Agustín le dio a entender que hacía mucho tiempo que no pisaba los umbrales de una iglesia.

—No digo que hagas ostentación de obediencia, pero ejecutar obras por respeto de obedecer, como dice Nieremberg, no le hace daño a nadie. ¿O es que has perdido la fe? Eres incapaz de decirme que sí. Ya os conozco, bailando en la cuerda floja. En el fondo, los que estáis deseando que haya otro mundo sois vosotros, los descreídos. Lo estáis deseando para probarnos que no lo hay o que no es como nosotros nos lo hemos figurado. ¿Qué cara pondrá, os relaméis pensando, el día en que descubran que no hay paraíso o infierno, que todo acaba al morir? ¡Qué chasco! Pero, para que nos lo llevemos, necesitáis que haya «algo», sois nuestros mejores aliados, porque aun aceptando que no hay nada más allá, como queréis…

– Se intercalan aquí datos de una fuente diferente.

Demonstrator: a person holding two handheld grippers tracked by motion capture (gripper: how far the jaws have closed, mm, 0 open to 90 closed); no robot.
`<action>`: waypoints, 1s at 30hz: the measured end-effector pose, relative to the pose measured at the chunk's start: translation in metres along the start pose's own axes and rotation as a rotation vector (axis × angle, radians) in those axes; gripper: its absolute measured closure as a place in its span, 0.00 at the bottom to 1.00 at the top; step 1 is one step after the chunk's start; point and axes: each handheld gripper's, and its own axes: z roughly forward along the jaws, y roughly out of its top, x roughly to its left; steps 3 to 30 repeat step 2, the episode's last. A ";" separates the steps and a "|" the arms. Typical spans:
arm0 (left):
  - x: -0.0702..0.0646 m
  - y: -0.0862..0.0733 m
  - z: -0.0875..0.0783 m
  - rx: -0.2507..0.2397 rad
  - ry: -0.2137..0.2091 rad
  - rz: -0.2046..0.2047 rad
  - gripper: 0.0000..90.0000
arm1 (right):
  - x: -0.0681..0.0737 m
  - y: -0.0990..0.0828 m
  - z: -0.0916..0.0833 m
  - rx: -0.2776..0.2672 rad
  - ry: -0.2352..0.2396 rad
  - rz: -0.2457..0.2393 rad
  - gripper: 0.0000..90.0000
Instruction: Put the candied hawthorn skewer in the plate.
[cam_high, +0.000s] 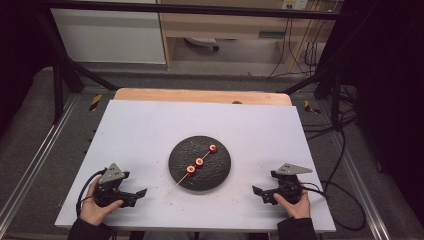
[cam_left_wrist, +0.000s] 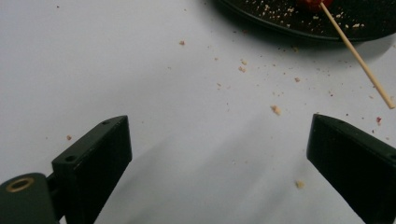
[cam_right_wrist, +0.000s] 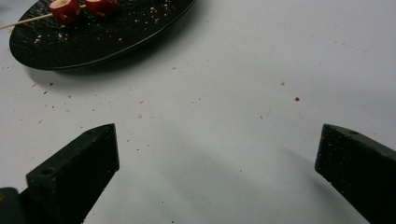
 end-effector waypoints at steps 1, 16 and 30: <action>0.000 -0.001 0.000 0.002 0.000 0.001 0.07 | 0.000 0.000 0.000 0.001 0.001 -0.001 0.01; 0.001 -0.001 0.000 0.005 0.001 -0.001 0.07 | 0.000 0.000 0.000 -0.001 0.004 -0.002 0.01; 0.001 -0.001 0.000 0.005 0.001 -0.001 0.07 | 0.000 0.000 0.000 -0.001 0.004 -0.002 0.01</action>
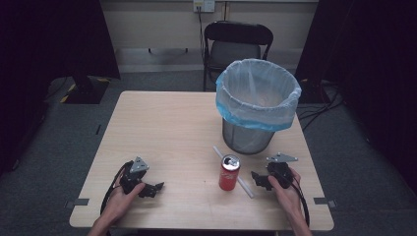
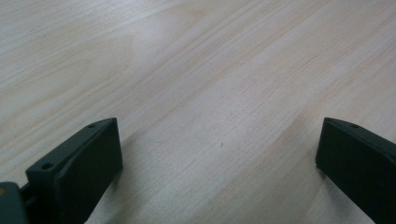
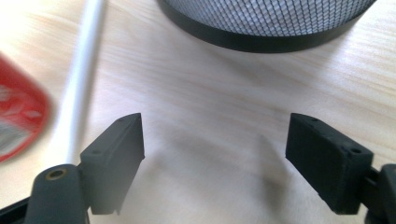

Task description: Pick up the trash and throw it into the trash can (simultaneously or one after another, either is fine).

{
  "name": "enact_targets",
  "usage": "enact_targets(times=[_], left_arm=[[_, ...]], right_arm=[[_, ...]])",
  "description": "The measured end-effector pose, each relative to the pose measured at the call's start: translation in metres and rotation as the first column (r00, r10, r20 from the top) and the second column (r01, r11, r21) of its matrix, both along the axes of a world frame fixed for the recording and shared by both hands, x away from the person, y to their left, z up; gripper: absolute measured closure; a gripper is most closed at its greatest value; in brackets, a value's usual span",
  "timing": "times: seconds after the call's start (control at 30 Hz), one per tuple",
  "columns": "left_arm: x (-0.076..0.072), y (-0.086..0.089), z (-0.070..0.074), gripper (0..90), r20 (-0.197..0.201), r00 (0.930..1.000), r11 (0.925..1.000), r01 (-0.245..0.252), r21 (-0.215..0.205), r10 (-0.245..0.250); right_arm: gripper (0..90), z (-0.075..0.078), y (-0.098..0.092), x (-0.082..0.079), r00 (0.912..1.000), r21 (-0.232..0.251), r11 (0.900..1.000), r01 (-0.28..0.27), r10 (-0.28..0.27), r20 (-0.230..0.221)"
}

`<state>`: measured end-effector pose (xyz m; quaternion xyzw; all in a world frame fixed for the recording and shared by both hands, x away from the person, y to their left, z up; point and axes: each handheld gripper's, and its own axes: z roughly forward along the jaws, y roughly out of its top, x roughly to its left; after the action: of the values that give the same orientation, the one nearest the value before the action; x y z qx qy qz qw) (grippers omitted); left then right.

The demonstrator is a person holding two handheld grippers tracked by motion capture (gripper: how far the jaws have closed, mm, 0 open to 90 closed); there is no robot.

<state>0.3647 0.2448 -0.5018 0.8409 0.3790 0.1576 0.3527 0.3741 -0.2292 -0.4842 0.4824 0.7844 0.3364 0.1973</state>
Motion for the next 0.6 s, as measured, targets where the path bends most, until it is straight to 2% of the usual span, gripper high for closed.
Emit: enact_targets(times=[0.13, 0.27, 0.47, 0.6], left_arm=[[0.000, 0.000, 0.000, 0.0, 0.000, 1.0000, 1.0000, -0.001, -0.001, 0.001], [0.000, 0.000, 0.000, 0.0, 0.000, 1.0000, 1.0000, 0.000, 0.000, 0.000], [0.000, 0.000, 0.000, 0.0, 0.000, 1.0000, 1.0000, 0.000, 0.000, 0.000], [0.000, 0.000, 0.000, 0.0, 0.000, 1.0000, 1.0000, -0.001, -0.001, 0.001]], right_arm=[[17.2, 0.014, 0.002, -0.013, 0.9969, 0.037, 0.996, -0.077, 0.077, 0.017], [18.0, 0.021, 0.007, -0.021, 0.9883, 0.056, 0.987, -0.152, 0.151, 0.021], [17.8, 0.028, 0.021, -0.027, 0.9698, 0.097, 0.965, -0.244, 0.242, 0.030], [16.2, 0.034, 0.032, -0.029, 0.9519, 0.103, 0.946, -0.306, 0.303, 0.046]])
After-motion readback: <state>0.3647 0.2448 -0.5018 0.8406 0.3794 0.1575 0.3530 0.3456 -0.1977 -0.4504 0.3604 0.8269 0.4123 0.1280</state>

Agustín esbozó un gesto de protesta.

—O como quieren los que supongo que son tus amigos, ¿quién nos quita el consuelo que da la religión en esta tierra? ¡Eh!, a ver, contéstame…

—Pero si yo no…

—Ten por lo menos valor para afrontar tus convicciones. ¿O es que no las tienes?

No, no las tengo, pensó Agustín.

—Y dime si no tengo razón…

Anduvieron unos pasos en silencio.

—¿Hace mucho que no te confiesas? No es necesario que me lo digas. ¿Por qué no vienes a verme alguna que otra vez?

Agustín se lo prometió. No pensaba hacerlo, y menos desde el momento en que don Cándido no quiso dar su parecer acerca de si debía o no decirle la verdad a su madre.

Demonio de chico y demonio de José María, iba pensando el sacerdote. ¡Qué mundo, Señor, qué mundo! Apretó el paso saboreando ya el placer que iba a proporcionarle una edición de las Morales, de Plutarco, de 1570, traducidas por Diego Gracián de Alderete, que le había enviado su amigo Lucas «a vistas». Lo demás podía esperar.